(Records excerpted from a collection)
- - - - -

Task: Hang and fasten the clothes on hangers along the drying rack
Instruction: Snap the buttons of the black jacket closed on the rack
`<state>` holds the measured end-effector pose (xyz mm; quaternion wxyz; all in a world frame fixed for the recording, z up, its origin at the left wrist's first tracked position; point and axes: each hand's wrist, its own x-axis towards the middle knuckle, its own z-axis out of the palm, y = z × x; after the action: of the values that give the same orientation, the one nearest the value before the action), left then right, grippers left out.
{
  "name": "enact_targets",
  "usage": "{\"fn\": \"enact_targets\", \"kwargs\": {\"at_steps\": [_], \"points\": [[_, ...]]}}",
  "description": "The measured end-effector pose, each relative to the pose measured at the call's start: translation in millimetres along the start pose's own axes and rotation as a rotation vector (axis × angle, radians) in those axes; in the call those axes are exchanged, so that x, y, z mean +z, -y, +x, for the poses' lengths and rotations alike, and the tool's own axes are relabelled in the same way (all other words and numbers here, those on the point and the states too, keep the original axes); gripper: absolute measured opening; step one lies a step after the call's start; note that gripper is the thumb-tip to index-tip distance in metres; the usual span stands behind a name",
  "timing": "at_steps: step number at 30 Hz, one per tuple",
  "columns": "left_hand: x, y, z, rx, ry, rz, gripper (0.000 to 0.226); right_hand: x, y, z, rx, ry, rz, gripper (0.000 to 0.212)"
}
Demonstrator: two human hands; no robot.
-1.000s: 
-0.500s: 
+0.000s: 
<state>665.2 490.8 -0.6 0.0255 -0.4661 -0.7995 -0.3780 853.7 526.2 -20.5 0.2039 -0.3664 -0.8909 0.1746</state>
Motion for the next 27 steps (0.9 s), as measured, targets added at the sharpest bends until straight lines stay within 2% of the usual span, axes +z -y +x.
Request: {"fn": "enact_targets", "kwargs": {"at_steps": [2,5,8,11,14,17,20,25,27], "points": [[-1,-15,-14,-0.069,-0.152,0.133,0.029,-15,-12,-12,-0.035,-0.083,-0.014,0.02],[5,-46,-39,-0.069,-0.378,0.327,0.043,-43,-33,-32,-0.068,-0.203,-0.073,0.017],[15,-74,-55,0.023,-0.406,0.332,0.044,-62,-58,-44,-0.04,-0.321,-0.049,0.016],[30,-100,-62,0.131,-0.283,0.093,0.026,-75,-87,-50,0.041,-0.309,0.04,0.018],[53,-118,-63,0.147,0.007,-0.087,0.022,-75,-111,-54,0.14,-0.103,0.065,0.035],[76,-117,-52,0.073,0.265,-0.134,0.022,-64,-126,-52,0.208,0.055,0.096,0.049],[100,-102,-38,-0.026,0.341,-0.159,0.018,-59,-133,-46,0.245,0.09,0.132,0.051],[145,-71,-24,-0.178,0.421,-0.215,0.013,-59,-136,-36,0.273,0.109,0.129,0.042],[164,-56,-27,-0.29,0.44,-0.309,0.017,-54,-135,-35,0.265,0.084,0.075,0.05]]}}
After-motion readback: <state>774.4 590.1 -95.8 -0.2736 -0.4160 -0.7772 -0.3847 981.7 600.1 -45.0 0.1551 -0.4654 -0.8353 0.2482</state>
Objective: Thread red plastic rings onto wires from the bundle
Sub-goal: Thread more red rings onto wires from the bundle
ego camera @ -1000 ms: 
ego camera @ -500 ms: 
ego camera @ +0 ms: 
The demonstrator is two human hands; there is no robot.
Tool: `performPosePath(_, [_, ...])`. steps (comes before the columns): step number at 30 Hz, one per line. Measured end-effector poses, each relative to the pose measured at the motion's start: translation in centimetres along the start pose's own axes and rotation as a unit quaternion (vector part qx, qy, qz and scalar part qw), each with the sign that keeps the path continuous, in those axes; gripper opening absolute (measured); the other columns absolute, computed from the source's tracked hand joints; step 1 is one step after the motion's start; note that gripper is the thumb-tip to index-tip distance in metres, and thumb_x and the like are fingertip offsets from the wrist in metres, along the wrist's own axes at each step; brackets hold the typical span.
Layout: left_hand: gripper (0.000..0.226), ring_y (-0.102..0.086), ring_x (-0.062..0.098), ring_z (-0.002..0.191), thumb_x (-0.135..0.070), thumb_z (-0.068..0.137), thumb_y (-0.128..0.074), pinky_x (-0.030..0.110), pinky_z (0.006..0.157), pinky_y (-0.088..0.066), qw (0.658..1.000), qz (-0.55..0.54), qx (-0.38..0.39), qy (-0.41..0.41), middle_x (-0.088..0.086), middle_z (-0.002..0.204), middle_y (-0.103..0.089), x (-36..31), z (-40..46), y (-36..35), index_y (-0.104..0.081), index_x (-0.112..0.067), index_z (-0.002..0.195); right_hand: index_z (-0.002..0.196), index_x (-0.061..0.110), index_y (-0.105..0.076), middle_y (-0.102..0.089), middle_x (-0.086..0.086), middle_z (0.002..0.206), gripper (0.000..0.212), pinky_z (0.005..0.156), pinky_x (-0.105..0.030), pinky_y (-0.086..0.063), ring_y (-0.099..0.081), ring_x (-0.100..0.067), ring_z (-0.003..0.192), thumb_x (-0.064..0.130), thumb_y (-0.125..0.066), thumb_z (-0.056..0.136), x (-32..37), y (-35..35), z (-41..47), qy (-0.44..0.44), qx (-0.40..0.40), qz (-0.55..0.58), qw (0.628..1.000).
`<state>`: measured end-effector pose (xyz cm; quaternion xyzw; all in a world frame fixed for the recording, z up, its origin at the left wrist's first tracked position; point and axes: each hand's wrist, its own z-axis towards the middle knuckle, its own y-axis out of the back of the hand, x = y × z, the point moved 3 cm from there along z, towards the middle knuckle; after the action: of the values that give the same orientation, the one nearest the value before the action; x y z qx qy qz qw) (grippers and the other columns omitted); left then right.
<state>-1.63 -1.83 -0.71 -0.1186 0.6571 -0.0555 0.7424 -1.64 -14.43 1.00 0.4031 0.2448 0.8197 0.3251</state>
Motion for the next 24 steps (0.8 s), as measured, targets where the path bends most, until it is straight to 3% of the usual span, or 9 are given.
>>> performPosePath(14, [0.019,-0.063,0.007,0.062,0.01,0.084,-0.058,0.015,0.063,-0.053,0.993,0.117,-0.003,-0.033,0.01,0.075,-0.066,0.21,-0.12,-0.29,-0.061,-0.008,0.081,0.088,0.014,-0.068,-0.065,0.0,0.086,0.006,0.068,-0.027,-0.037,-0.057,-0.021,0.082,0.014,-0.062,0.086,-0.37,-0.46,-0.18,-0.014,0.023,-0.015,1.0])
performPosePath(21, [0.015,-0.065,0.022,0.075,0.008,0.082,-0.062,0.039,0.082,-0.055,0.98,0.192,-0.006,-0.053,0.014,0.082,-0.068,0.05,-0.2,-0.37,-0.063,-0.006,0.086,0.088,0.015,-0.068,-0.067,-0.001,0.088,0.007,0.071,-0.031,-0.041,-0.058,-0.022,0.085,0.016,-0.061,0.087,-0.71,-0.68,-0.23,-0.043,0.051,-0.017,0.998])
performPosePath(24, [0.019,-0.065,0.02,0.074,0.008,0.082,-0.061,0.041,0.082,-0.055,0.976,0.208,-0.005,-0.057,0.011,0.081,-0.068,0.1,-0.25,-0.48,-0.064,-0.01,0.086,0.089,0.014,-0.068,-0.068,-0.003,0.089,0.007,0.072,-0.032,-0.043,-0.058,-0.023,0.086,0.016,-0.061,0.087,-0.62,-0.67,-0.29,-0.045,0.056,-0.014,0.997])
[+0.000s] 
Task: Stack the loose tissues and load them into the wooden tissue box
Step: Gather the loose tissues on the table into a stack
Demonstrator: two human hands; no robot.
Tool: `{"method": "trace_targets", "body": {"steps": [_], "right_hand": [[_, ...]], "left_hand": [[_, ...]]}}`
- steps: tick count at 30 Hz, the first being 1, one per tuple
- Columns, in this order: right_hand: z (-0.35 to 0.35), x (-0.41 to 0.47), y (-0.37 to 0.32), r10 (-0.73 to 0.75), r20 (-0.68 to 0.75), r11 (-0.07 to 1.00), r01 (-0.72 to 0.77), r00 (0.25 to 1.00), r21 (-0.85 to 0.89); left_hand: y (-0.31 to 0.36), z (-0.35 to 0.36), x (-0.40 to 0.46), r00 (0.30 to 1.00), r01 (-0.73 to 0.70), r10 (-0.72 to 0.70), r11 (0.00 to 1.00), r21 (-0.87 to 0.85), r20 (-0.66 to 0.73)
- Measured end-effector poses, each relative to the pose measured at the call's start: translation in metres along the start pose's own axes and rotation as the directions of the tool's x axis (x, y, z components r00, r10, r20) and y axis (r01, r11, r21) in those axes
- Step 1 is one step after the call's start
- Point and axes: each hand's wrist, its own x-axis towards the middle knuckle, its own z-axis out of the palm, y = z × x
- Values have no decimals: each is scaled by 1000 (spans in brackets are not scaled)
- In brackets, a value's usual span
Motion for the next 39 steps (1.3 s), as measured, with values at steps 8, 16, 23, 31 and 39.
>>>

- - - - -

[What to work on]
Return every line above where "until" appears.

[Answer section]
Motion for the next 27 steps (0.9 s), as measured, targets added at the sharpest bends until straight lines stay within 2% of the usual span, axes +z -y +x.
Motion for the next 24 steps (0.8 s), as measured, targets where the path bends most, until it is straight to 3% of the usual span, or 9 are given.

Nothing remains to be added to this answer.